● **Exercise instructions**:
Leave the images aside and repeat the whole listing exactly.

● **Information supplied**:

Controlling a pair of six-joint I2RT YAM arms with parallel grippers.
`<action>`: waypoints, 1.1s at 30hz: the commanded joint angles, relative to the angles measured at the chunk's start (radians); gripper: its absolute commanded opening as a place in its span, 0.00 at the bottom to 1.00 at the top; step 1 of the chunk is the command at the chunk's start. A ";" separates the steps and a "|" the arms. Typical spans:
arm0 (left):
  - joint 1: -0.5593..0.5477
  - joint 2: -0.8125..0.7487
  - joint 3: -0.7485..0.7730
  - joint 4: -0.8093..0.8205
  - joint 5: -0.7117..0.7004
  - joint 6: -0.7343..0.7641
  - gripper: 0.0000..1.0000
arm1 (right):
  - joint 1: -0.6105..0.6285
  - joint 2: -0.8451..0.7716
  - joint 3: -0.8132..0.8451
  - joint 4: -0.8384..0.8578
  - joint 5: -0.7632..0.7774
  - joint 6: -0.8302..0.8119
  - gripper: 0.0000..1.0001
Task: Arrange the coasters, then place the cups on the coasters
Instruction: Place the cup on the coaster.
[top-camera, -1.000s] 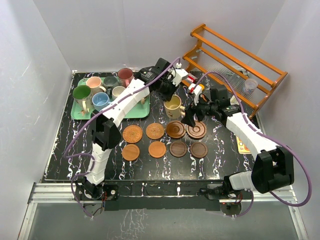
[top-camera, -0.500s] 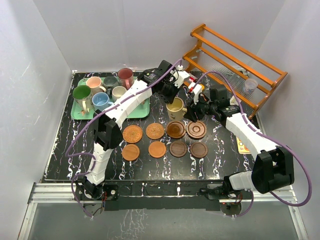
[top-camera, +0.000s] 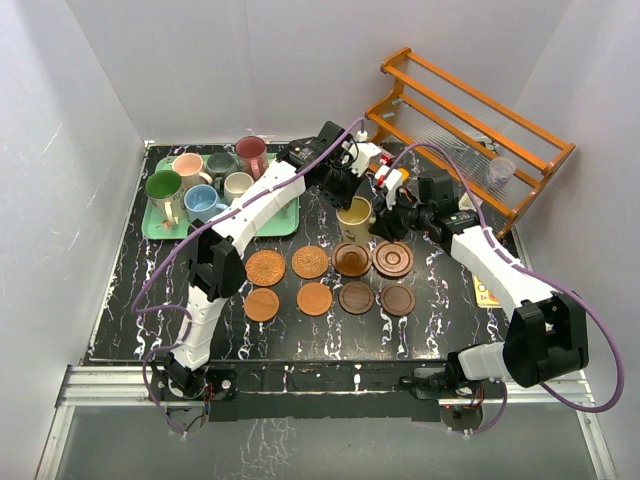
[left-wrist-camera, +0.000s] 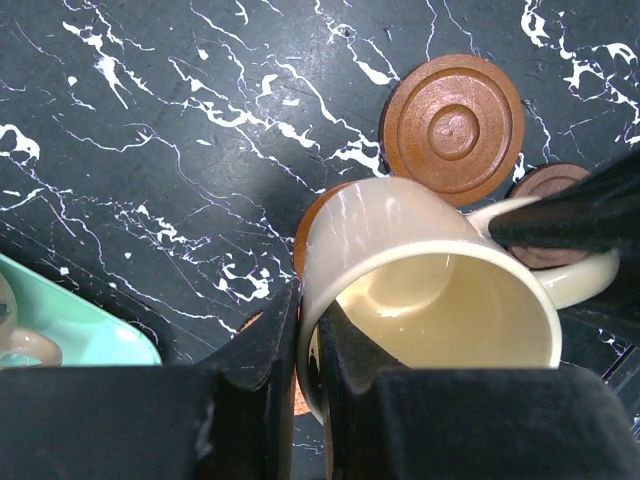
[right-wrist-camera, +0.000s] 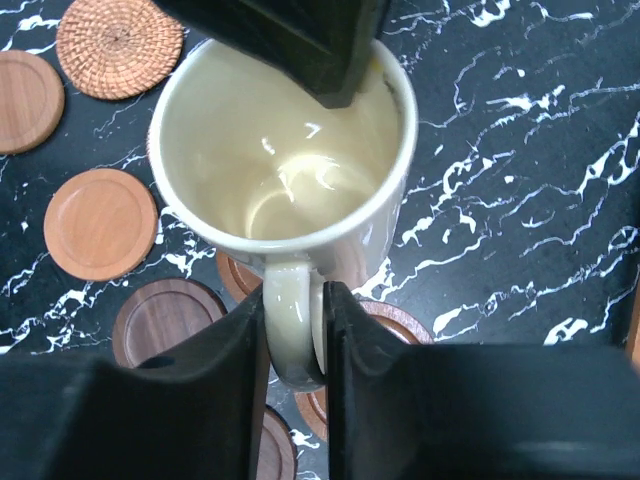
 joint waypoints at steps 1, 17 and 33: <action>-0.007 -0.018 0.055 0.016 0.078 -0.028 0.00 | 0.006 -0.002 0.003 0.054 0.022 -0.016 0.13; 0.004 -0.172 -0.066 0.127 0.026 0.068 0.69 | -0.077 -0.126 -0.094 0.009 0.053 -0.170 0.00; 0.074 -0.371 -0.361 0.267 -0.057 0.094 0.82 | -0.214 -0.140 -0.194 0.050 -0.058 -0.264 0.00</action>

● **Expected answer**:
Controlling a pair of six-joint I2RT YAM arms with parallel grippers.
`<action>`: waypoints, 1.1s at 30hz: the commanded joint angles, relative to the angles measured at the chunk's start (radians); gripper: its absolute commanded opening as a place in its span, 0.00 at the bottom to 1.00 at the top; step 1 of the chunk is the command at the chunk's start. A ";" separates the steps and a "|" the arms. Typical spans:
arm0 (left):
  - joint 1: -0.5593..0.5477
  - joint 2: -0.8125..0.7487
  - joint 3: -0.7485..0.7730
  - joint 4: -0.8093..0.8205
  - joint 5: -0.7117..0.7004
  - joint 6: -0.7343..0.7641
  - gripper: 0.0000..1.0000
arm1 (right):
  - joint 1: -0.6105..0.6285
  - joint 2: -0.8451..0.7716
  - joint 3: -0.8132..0.8451
  - joint 4: -0.8384..0.8578
  - joint 5: -0.7632..0.7774
  - joint 6: -0.8302..0.8119
  - gripper: 0.0000..1.0001
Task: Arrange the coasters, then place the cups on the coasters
Instruction: Place the cup on the coaster.
[top-camera, -1.000s] 
[top-camera, -0.500s] 
[top-camera, +0.000s] 
[left-wrist-camera, +0.000s] 
[right-wrist-camera, +0.000s] 
 joint waypoints at steps 1, 17 and 33: <action>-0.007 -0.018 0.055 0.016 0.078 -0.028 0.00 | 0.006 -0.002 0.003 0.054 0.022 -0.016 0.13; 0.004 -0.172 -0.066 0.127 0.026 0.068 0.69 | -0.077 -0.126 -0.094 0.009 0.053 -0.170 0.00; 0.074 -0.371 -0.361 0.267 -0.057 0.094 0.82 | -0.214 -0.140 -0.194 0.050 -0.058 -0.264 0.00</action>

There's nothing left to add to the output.